_PROBLEM TO SOLVE_. What is needed is every line of the material that contains "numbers".

_RECORDS FOR THIS TASK_.

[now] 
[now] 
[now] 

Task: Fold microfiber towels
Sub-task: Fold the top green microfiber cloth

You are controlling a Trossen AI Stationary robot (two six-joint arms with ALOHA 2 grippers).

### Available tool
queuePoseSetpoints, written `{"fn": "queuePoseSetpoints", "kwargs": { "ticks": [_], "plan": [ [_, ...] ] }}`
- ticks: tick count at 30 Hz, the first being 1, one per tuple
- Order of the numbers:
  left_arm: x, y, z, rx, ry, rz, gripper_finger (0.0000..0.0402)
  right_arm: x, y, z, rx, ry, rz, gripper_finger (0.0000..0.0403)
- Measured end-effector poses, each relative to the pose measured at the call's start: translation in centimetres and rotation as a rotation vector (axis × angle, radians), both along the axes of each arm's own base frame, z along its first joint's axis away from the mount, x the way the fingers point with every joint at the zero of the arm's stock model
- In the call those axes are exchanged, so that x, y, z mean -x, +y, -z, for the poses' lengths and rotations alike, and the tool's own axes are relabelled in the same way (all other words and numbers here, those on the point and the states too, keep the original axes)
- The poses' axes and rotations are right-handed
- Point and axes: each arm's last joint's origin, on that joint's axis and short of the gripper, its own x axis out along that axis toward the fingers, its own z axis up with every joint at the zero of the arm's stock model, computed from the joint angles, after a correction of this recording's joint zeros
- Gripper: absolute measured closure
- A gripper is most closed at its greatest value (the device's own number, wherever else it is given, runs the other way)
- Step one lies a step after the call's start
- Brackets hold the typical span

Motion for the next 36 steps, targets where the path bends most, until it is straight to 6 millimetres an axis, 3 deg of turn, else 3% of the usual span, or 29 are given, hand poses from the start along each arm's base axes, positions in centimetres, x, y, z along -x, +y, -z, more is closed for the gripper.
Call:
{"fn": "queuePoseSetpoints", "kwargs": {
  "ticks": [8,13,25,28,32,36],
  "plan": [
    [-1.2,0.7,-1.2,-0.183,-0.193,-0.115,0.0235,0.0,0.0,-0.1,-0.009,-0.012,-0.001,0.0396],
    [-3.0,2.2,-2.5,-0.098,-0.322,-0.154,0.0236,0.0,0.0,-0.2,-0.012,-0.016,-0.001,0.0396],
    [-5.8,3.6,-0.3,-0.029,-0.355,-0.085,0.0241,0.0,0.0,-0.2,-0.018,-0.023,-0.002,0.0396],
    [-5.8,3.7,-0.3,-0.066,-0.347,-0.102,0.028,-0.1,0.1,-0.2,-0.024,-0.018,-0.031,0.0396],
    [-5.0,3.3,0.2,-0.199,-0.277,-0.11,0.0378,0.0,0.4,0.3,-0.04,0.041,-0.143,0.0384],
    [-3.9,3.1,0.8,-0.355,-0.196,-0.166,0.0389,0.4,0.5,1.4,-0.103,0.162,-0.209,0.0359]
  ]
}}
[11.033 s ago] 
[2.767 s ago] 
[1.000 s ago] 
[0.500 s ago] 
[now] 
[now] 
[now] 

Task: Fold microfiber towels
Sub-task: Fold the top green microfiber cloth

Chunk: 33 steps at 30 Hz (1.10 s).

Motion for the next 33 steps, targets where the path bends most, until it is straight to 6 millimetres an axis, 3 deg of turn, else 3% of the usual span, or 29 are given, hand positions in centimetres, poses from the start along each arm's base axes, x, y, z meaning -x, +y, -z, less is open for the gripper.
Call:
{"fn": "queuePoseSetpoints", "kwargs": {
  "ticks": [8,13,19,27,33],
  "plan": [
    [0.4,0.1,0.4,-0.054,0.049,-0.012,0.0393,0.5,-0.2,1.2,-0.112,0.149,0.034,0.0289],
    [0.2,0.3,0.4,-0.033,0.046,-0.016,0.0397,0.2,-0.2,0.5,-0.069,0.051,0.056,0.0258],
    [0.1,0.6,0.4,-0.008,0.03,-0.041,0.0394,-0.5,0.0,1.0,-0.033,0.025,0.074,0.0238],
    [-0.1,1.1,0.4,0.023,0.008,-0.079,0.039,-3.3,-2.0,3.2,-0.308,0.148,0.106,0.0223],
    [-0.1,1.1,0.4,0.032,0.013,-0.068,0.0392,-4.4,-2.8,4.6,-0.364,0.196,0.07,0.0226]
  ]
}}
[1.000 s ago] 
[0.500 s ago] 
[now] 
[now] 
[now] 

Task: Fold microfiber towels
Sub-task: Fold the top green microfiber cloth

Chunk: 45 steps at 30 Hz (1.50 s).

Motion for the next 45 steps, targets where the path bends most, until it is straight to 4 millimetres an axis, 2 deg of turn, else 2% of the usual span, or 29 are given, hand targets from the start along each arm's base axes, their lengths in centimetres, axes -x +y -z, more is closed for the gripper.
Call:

_EXERCISE SOLUTION_.
- Order of the numbers:
- In the call those axes are exchanged, so that x, y, z mean -x, +y, -z, for the poses' lengths and rotations alike, and the tool's own axes are relabelled in the same way (all other words and numbers here, those on the point and the states too, keep the original axes)

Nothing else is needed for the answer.